_What to produce_
Among the lines of the material below, how many carry the word "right"? Only the number is wanted.

_Data shown_
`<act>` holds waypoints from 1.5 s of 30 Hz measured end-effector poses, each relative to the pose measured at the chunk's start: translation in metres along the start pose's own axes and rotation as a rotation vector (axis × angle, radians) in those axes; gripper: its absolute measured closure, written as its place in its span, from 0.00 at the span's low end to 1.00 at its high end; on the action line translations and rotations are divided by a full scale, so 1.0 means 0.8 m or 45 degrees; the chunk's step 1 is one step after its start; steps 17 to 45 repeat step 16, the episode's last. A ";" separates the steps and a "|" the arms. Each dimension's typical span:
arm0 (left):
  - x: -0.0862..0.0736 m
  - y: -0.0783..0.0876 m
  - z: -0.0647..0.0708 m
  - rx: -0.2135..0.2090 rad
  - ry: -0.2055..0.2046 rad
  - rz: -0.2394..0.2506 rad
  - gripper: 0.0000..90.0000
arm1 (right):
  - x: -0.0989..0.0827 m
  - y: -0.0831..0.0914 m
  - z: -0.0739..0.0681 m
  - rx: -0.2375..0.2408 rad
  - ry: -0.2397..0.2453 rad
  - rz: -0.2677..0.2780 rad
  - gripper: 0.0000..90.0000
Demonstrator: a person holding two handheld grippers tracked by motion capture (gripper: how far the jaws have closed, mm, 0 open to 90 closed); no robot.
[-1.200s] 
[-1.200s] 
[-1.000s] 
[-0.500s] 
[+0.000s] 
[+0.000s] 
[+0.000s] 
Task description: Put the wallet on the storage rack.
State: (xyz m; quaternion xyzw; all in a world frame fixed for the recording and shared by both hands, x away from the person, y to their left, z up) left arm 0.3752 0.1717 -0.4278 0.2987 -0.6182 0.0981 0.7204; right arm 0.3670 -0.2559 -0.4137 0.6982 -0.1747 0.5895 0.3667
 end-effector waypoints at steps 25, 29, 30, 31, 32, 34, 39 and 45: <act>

_Response below_
2